Un double 45 tours pour les aurores et les crépuscules de 1975
En 1975, Mike Brant dévoile Donne Un Peu De Toi. Un coffret, deux vinyles, quatre titres. La France découvre une dernière fois la voix qui a traversé la décennie. Sur la pochette, le regard se fait plus grave. La scène musicale retient son souffle. Le public s’apprête à tourner une page. Donne Un Peu De Toi s’inscrit dans la lignée de Tout Donné Tout Repris et Rien Qu’une Larme.
Le double vinyle s’impose sur les platines. Mike Brant explore, sur chaque face, des territoires nouveaux. En face A, Donne Un Peu De Toi s’impose dans les radios. Face B, Essayez De Lui Mentir complète le voyage.

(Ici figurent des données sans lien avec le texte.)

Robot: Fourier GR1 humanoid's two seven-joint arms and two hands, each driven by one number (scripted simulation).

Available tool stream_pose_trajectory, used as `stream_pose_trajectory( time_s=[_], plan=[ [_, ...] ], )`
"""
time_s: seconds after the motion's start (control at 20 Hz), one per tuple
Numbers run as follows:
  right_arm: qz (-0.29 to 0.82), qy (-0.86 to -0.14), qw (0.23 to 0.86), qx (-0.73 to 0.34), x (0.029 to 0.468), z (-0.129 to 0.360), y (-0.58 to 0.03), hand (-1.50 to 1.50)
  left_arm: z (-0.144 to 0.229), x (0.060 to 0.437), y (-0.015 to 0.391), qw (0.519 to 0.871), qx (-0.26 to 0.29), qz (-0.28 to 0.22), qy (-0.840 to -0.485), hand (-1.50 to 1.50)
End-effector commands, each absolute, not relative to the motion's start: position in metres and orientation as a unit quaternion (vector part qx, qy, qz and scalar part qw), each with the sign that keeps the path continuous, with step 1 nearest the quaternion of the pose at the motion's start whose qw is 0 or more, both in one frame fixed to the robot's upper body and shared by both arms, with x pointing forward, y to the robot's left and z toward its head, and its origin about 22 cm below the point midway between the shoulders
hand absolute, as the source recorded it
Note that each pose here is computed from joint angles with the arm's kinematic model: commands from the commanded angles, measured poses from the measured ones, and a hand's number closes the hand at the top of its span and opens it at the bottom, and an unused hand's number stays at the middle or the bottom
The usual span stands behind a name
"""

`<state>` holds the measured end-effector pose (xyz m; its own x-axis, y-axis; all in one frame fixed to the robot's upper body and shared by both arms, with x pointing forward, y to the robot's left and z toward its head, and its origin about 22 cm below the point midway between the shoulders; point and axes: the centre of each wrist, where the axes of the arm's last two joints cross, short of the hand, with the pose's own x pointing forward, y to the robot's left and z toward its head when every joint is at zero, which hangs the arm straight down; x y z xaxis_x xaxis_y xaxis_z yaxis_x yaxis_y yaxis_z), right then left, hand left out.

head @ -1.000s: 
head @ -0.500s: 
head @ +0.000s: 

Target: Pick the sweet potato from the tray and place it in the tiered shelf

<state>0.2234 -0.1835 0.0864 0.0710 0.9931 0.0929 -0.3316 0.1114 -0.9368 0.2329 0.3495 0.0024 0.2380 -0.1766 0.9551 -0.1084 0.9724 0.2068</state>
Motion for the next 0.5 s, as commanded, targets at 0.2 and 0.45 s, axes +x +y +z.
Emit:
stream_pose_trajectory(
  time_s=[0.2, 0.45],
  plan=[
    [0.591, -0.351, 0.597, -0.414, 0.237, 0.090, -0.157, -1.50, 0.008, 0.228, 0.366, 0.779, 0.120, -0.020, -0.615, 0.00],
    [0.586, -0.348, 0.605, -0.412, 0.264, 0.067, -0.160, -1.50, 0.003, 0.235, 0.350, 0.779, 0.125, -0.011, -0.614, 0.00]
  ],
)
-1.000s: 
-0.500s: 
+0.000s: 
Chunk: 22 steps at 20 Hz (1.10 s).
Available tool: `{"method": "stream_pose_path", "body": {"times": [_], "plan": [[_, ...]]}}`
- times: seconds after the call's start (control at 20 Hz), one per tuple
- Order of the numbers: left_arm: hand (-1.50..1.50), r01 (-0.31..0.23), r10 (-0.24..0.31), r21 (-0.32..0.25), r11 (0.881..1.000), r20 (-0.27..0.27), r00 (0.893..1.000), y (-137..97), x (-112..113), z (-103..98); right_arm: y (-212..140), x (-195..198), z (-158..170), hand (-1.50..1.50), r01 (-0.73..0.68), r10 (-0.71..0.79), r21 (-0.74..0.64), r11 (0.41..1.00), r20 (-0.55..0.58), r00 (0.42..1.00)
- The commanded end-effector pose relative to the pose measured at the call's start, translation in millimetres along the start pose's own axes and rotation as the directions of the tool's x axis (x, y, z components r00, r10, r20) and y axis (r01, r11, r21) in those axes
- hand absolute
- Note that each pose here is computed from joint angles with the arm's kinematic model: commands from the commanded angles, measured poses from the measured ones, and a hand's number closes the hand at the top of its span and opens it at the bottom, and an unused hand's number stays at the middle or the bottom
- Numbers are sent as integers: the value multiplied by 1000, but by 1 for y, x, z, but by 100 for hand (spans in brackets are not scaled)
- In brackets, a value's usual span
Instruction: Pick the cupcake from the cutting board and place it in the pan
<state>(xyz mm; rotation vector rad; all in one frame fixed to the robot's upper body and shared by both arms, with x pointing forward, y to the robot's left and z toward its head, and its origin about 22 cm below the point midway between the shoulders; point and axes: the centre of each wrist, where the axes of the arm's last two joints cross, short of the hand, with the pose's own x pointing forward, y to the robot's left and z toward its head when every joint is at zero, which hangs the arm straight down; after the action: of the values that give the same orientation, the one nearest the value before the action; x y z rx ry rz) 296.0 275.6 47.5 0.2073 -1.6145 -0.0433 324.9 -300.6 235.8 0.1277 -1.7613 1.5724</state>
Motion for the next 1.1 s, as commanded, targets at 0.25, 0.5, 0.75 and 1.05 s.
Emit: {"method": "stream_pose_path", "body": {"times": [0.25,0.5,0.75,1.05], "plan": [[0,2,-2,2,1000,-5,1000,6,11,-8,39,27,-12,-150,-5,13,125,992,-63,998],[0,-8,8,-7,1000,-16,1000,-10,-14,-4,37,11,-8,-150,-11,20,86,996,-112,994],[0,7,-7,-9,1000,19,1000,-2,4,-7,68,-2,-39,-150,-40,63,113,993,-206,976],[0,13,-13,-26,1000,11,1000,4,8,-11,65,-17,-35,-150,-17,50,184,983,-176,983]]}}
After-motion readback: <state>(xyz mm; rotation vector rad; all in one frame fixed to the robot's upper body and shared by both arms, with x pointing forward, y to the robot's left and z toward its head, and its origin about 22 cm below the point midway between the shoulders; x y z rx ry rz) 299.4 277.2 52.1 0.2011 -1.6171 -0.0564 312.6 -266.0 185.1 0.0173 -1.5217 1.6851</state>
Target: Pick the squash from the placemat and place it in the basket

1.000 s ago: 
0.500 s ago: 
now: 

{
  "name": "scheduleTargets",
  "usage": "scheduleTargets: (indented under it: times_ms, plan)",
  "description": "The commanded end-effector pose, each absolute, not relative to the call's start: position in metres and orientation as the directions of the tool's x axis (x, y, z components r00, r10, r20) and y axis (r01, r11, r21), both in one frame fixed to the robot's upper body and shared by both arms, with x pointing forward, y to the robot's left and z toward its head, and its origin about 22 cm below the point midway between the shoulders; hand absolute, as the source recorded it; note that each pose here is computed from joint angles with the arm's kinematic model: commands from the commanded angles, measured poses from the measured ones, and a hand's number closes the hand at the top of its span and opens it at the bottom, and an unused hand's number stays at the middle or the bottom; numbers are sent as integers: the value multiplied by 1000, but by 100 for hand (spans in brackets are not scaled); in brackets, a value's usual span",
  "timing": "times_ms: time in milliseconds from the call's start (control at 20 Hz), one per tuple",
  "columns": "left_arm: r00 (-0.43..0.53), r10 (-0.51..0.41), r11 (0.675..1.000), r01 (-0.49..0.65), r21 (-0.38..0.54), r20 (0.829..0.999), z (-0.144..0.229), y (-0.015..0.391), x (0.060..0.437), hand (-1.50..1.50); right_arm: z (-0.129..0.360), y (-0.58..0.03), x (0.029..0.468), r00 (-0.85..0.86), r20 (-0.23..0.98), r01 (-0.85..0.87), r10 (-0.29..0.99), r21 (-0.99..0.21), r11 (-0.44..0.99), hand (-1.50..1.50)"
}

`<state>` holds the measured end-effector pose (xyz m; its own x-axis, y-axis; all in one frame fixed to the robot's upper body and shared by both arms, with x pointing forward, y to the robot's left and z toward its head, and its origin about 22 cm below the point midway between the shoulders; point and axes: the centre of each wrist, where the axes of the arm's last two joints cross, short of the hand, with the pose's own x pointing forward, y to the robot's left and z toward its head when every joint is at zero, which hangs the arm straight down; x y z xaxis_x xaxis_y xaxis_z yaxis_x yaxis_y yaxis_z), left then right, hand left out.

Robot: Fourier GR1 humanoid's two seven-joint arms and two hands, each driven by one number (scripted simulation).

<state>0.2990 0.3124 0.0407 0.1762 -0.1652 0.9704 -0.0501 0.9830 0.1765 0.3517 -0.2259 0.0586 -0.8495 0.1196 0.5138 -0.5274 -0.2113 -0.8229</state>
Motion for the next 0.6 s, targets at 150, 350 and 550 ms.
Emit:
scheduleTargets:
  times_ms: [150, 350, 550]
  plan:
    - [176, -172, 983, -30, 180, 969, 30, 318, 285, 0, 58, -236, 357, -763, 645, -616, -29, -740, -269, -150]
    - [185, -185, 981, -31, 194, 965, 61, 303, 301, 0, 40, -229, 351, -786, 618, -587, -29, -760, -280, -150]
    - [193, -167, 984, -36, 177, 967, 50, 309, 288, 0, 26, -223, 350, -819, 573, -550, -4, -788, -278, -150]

Sur l’autre disque, deux reprises : Summertime (Tchop, Tchop) et Malaguena, témoins d’une curiosité inaltérable.
Les disquaires mettent en avant le coffret. Les fans accourent, conscients de vivre les dernières heures d’une voix qui a marqué la chanson populaire. Les émissions télévisées rendent hommage, la presse évoque la trajectoire fulgurante de l’artiste. Le coffret devient un symbole, le public écoute en boucle.
Des refrains pour la mémoire
Le 45 tours Donne Un Peu De Toi traverse les mois, s’impose dans les classements. Sur scène, l’absence résonne, mais la voix perdure. Les titres rappellent la diversité de Mike Brant. Après Laisse-moi t’aimer, Mais Dans La Lumière, Qui Saura, C’est Ma Prière, Tout Donné Tout Repris, l’artiste livre une ultime salve. Les chansons s’installent, les vinyles se collectionnent, chaque face dévoile une facette, chaque note accroche la lumière d’un parcours fulgurant.

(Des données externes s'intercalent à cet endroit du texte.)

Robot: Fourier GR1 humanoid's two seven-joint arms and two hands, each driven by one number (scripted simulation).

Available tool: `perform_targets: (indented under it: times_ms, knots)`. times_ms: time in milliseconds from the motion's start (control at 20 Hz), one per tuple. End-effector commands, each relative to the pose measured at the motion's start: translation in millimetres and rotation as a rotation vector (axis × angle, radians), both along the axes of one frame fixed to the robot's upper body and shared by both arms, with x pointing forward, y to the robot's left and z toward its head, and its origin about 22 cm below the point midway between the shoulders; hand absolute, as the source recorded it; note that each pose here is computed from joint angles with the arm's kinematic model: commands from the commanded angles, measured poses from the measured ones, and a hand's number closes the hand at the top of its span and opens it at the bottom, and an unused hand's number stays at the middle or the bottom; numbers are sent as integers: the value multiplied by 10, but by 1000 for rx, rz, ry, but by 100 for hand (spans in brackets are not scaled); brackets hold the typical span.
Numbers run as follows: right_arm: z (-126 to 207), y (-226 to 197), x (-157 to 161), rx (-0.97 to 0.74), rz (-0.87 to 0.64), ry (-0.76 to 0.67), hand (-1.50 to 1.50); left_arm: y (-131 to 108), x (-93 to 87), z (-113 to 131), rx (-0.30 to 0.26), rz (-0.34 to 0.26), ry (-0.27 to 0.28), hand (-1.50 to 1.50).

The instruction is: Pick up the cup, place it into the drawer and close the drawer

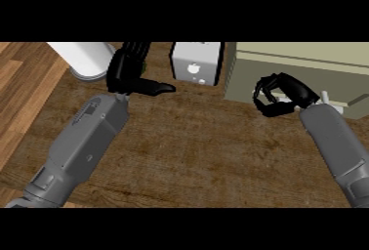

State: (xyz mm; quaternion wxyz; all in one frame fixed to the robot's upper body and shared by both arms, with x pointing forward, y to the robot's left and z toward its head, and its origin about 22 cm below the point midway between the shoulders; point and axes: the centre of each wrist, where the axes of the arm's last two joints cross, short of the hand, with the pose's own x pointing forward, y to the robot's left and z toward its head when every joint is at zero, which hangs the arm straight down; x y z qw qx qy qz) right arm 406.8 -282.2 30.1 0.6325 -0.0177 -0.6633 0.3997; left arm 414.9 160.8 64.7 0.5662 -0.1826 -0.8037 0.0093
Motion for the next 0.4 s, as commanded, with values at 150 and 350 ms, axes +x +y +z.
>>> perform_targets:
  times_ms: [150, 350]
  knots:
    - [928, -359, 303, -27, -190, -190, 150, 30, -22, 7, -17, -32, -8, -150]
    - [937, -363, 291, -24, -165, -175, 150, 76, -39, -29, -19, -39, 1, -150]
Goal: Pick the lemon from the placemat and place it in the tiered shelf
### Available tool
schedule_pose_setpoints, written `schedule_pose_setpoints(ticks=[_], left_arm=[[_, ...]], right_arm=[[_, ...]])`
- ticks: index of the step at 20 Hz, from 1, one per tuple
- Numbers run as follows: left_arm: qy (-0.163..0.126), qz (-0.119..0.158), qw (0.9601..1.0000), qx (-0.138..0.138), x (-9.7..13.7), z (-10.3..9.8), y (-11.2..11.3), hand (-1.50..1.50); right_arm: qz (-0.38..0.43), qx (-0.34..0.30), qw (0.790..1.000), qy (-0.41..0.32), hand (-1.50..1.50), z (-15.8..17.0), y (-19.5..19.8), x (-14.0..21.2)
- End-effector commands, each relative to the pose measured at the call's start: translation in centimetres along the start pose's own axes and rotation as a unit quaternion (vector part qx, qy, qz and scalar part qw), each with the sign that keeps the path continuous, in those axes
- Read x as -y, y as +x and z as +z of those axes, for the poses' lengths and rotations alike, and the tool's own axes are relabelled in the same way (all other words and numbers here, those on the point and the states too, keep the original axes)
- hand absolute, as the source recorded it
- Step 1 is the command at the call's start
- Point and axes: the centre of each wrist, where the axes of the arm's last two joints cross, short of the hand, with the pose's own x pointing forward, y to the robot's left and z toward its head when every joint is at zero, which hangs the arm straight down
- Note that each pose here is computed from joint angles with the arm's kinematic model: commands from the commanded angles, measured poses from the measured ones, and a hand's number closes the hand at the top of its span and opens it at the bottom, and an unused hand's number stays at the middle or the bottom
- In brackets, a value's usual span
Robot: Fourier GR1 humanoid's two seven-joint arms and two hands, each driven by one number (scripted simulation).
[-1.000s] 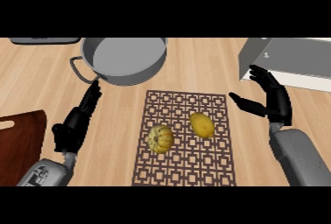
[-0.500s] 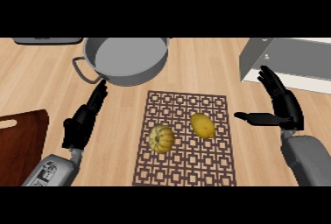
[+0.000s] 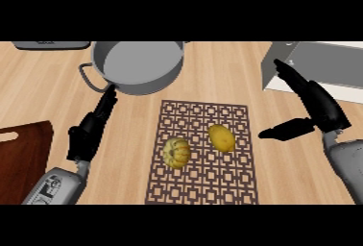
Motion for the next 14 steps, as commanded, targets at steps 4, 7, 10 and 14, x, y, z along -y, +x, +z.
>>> schedule_pose_setpoints(ticks=[4,7,10,14], left_arm=[[-0.002,-0.001,1.0,0.001,-0.7,0.0,-0.2,0.0],[-0.003,-0.004,1.0,0.006,0.1,-1.0,-0.6,0.0],[-0.008,0.0,1.0,0.001,0.8,1.6,0.3,0.0],[-0.006,0.003,1.0,0.0,0.1,0.6,-1.2,0.0]], right_arm=[[0.171,-0.062,0.977,0.112,-1.5,0.6,5.7,-1.2],[0.231,-0.087,0.961,0.122,-1.5,-0.3,9.2,-1.1],[0.24,-0.102,0.958,0.12,-1.5,1.1,9.5,-1.8],[0.23,-0.099,0.96,0.126,-1.5,2.7,10.6,-5.0]])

Le double single accompagne la disparition de Mike Brant en 1975. Les médias relaient l’émotion. La discographie continue de tourner, les chansons intègrent de multiples compilations. Le public retrouve sur ce disque la force et la générosité d’un artiste qui aura tout donné, tout repris, jusqu’à la dernière note.